Other's expected at this time:
Chelsea & Fulham
Feltham & Heston
Hayes & Harlington
Ruislip, Northwood & Pinner
Uxbridge & South Ruislip
4.30am: Theresa May's big mandate
Theresa May will have a good idea of whether she's staying in Number 10 by the time she (probably) wins Maidenhead - it's the Tories' second-safest seat.
And expect Health Secretary Jeremy Hunt to slide back with ease into South West Surrey despite a bid to unseat him by the National Health Action Party.
5am: D-Day for Ruth Cadbury
Labour's Ruth Cadbury could be in trouble in Brentford & Isleworth. UKIP won 3,203 votes last time but has no candidate this time. And her majority is less than a sixth of that.
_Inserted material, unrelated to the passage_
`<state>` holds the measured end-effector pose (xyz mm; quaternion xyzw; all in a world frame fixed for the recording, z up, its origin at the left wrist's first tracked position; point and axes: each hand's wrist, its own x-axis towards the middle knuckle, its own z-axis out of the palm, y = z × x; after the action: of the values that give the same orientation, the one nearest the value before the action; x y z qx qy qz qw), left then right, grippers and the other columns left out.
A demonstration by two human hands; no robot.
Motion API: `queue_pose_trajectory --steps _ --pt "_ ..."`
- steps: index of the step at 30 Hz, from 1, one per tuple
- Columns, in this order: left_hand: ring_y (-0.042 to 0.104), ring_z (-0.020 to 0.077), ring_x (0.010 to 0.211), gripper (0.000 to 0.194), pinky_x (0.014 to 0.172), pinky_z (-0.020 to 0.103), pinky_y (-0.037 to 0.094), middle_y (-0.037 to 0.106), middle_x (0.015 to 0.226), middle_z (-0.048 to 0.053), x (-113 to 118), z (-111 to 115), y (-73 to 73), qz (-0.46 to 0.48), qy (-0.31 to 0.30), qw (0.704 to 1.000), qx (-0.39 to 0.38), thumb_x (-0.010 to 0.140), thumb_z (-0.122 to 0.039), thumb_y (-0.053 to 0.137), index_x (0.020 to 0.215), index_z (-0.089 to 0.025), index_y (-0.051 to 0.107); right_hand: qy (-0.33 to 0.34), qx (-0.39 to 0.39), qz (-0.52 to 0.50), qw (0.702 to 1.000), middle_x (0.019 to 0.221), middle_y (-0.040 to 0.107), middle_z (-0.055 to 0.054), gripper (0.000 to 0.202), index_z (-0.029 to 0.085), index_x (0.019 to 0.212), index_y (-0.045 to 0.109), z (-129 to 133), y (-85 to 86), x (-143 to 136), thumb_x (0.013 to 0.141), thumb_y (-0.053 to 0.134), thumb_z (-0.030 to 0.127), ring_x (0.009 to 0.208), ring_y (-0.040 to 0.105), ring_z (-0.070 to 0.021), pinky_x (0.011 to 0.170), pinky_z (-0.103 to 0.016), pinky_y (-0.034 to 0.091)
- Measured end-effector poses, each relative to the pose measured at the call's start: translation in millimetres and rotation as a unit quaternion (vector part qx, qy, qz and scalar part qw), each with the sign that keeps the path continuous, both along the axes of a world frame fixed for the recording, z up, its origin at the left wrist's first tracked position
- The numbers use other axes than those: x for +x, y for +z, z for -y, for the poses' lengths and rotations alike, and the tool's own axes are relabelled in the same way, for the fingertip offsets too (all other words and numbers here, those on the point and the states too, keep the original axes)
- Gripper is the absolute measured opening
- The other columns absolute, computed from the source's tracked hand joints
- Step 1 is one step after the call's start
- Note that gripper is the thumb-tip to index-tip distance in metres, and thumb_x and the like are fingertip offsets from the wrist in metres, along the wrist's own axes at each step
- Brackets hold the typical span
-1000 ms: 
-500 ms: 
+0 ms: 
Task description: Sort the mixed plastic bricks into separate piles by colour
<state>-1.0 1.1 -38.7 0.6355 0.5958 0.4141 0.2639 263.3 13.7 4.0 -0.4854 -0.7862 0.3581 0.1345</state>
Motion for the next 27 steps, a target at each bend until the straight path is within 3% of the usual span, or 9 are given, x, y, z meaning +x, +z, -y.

And the results of the Harrow count will come in to reveal whether the MPs from two marginal Tory/Labour seats will be re-elected or ousted by the opposing party.
Brentford & Isleworth
5.30pm: When the Tories took the lead
An often forgotten quirk of election night is how many Labour seats (small urban areas) declare early, and Tory seats in the shires declare late.
It took until 5.44am for the Conservatives to overtake Labour in 2015, yet the party won by 98 seats in the end.
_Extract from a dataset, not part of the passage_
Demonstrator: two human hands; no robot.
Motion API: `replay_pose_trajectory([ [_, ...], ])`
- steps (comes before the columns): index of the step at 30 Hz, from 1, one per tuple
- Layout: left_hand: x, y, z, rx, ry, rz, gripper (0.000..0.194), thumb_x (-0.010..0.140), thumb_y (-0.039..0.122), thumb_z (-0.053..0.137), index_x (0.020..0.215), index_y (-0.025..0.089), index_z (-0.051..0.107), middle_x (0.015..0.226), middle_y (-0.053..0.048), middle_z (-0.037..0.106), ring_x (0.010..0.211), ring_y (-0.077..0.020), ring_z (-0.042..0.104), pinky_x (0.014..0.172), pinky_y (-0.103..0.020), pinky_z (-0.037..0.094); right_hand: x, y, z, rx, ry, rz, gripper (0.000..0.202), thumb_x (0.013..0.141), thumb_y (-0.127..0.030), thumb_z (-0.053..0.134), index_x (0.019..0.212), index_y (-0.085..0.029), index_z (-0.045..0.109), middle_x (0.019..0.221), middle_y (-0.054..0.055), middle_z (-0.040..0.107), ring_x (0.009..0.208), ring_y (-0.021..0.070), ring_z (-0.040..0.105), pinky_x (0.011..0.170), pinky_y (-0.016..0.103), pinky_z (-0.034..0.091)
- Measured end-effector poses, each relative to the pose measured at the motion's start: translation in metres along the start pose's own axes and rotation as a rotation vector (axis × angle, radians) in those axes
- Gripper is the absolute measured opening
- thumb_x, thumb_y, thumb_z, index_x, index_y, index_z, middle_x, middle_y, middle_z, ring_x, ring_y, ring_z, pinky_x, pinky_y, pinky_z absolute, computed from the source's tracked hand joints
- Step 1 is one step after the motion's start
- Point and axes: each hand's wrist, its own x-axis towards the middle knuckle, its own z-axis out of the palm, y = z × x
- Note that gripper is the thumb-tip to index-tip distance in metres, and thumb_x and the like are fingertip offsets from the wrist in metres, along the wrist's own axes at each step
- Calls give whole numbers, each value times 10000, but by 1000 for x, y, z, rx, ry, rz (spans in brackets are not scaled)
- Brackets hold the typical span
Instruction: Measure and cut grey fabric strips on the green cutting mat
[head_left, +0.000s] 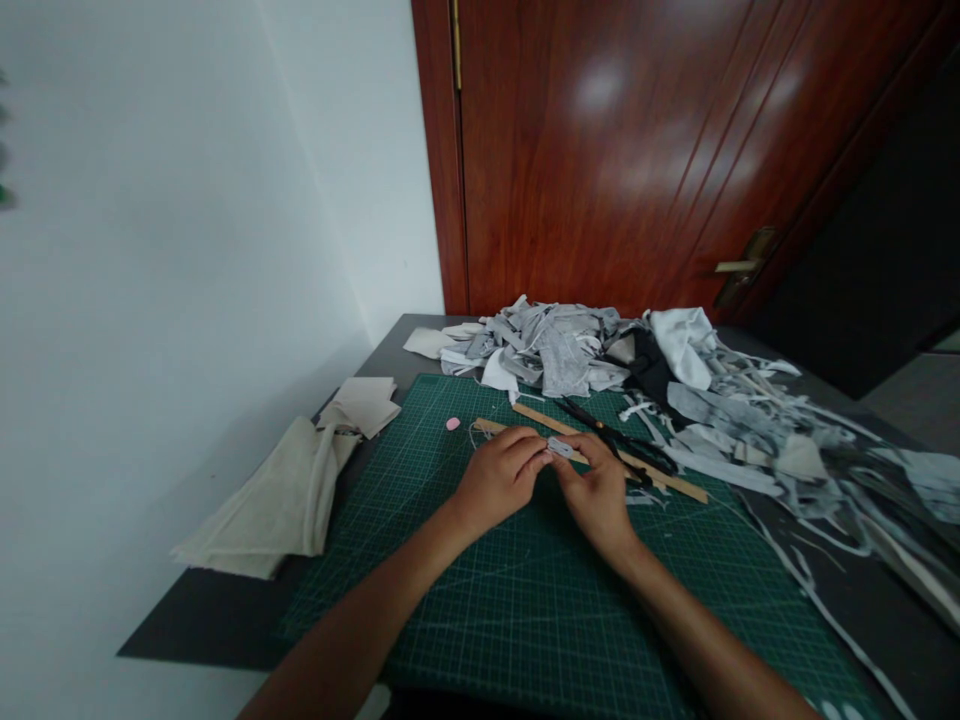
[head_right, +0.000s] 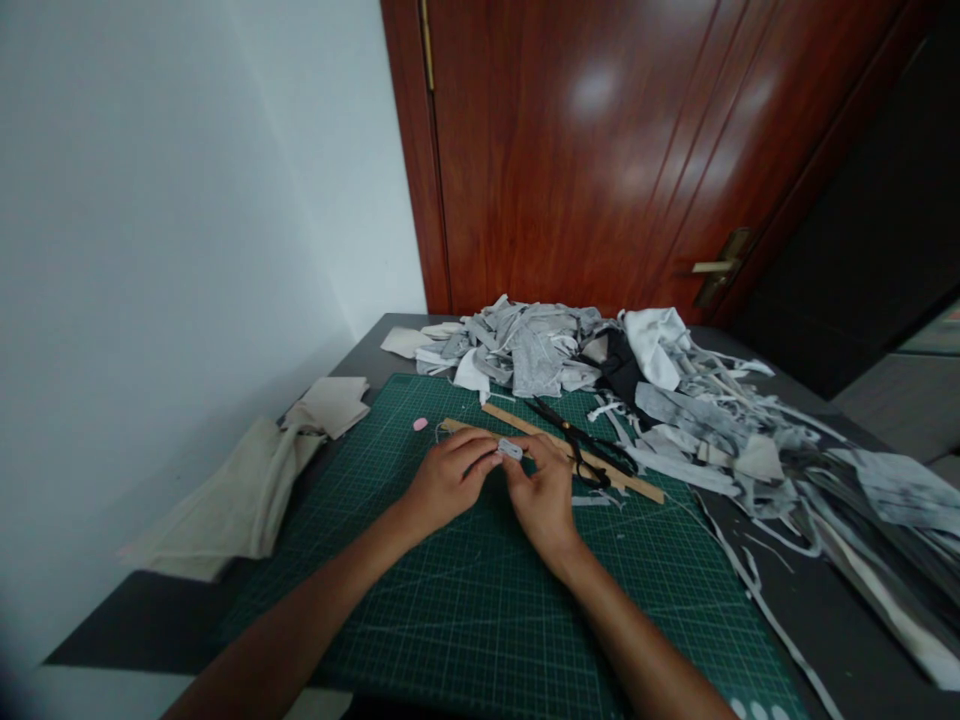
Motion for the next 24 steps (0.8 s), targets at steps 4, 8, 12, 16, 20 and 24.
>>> replay_pose_trajectory([
  [4, 0, 0, 9, -249, 80, -211, 211, 867, 205, 742, 1077, 188, 756, 1020, -86, 779, 930, -222, 732, 871, -361, 576, -1, -1, 0, -63, -28, -50, 107, 883, -184, 653, 911, -233, 744, 856, 47, 753, 830, 275, 696, 772, 401, 512],
  [8, -1, -3, 20, -583, 166, -434, 151, 781, 225, 814, 924, 181, 794, 968, -89, 790, 906, -226, 744, 864, -357, 578, -3, -3, 1, -92, -39, -93, 87, 916, -200, 656, 924, -228, 738, 848, 45, 743, 805, 259, 691, 753, 384, 535],
  [12, 1, -9, 22, -693, 213, -455, 133, 716, 272, 871, 779, 188, 789, 901, -72, 778, 856, -211, 731, 827, -345, 570, 0, -3, -1, -94, -73, -142, 70, 960, -241, 664, 963, -231, 733, 901, 50, 774, 846, 256, 719, 773, 373, 566],
  [16, 5, -14, 16, -688, 203, -422, 196, 696, 335, 896, 727, 189, 769, 880, -66, 767, 829, -197, 718, 817, -340, 561, 3, 0, -6, -90, -173, -174, 106, 984, -289, 660, 1035, -245, 742, 997, 61, 798, 926, 262, 742, 842, 384, 580],
  [20, 7, -12, 9, -643, 169, -416, 293, 713, 443, 879, 719, 185, 741, 880, -68, 763, 847, -207, 711, 820, -350, 557, 4, 1, -11, -46, -175, -83, 243, 910, -360, 756, 1123, -251, 714, 1026, 63, 797, 923, 273, 746, 811, 390, 590],
  [24, 8, -7, 5, -611, 173, -429, 335, 751, 492, 848, 775, 186, 714, 924, -68, 750, 880, -206, 703, 837, -357, 558, 6, -5, -12, 46, -164, 4, 196, 857, -391, 797, 969, -248, 723, 905, 39, 784, 847, 265, 724, 774, 385, 572],
])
7am: Final moments of truth
By now, it'll all be academic - we should almost certainly know who's won the election.
And that's it! Almost...
Congratulations. If you've stayed up this long you've survived election night. Here's everything else you need to know...
There are a few seats expected to trickle on even though by this point, no one will pay any attention to them.
There could be some last gasp good news for the Lib Dems.
The party lost Berwick-upon-Tweed near the Scottish borders to the Tories in 2015. If the fightback's real, so should the prospect of victory be here.
The torture is never-ending for Labour campaign chief Ian Lavery, whose Wansbeck seat is among the last to declare.
What is a snap election?
A "snap election" is one that's called at short notice and generally wasn't expected.
Under the Fixed Term Parliaments Act, elections were meant to be held every five years.
But one could still be authorised if voted for by two-thirds of MPs (434 of them). This is what happened this time.
It meant there was a timetable of just a month or so, set down in law, in which parties scrambled together their campaigns and manifestos.
Why did we have a snap election?
Theresa May said she called the election because she was facing too much opposition ahead of vital Brexit talks.
But opponents said she wanted to take advantage of a massive lead in the opinion polls to give herself a huge majority.
When is the next general election?
Under the Act, the next general election is fixed to take place on 5 May 2022.
This will change if two-thirds of MPs vote for an early election, or if the government loses a no confidence vote.
It could also change if the Tories win and implement their manifesto pledge to renew the Fixed-Term Parliaments Act.